What lines of the data below hold the string "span"? Copy each one.

= = = =

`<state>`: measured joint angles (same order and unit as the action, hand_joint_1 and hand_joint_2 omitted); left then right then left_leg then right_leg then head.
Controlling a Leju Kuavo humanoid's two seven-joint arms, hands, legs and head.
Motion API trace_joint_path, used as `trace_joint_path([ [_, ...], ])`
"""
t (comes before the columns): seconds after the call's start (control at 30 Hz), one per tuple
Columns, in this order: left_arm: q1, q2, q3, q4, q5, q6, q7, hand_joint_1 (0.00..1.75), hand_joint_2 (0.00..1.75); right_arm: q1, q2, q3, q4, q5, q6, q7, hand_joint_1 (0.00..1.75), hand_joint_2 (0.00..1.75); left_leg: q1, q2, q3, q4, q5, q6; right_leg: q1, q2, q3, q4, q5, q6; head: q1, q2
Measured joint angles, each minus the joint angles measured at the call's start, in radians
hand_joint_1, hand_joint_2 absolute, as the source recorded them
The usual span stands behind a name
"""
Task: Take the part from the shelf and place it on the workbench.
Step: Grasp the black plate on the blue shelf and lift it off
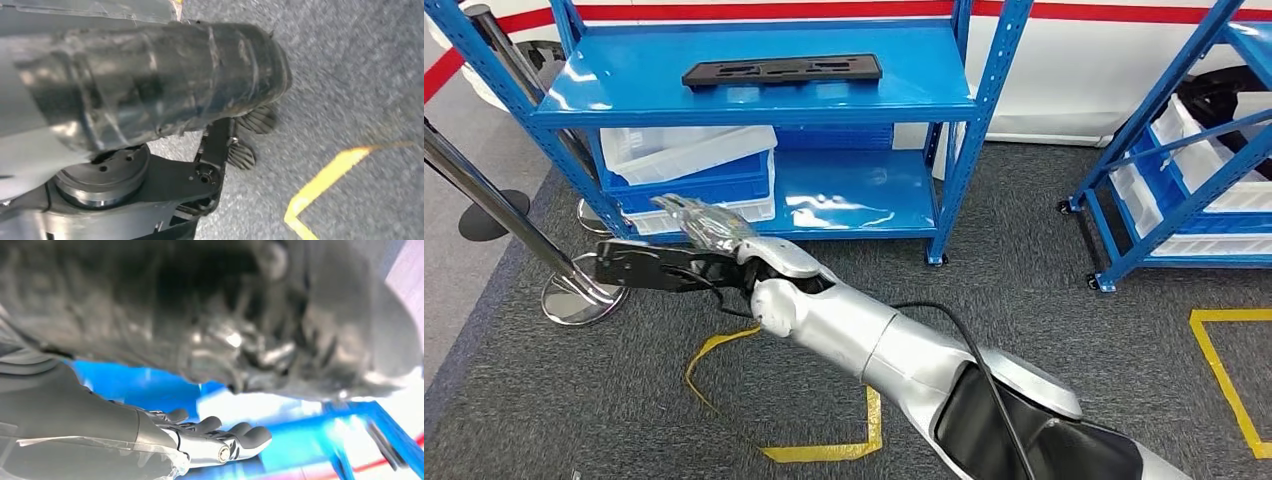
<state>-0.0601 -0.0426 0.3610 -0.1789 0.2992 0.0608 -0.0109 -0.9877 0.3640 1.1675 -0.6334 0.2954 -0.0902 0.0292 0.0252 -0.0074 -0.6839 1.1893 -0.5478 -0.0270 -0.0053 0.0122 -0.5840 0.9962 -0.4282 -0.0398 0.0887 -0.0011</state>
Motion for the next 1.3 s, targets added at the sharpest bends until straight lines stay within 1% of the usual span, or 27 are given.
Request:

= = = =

- Task response -
The usual span stands behind a name
Motion for the next 1.3 s, targets added at the sharpest bends until straight lines stay within 1% of the usual span, or 27 are given.

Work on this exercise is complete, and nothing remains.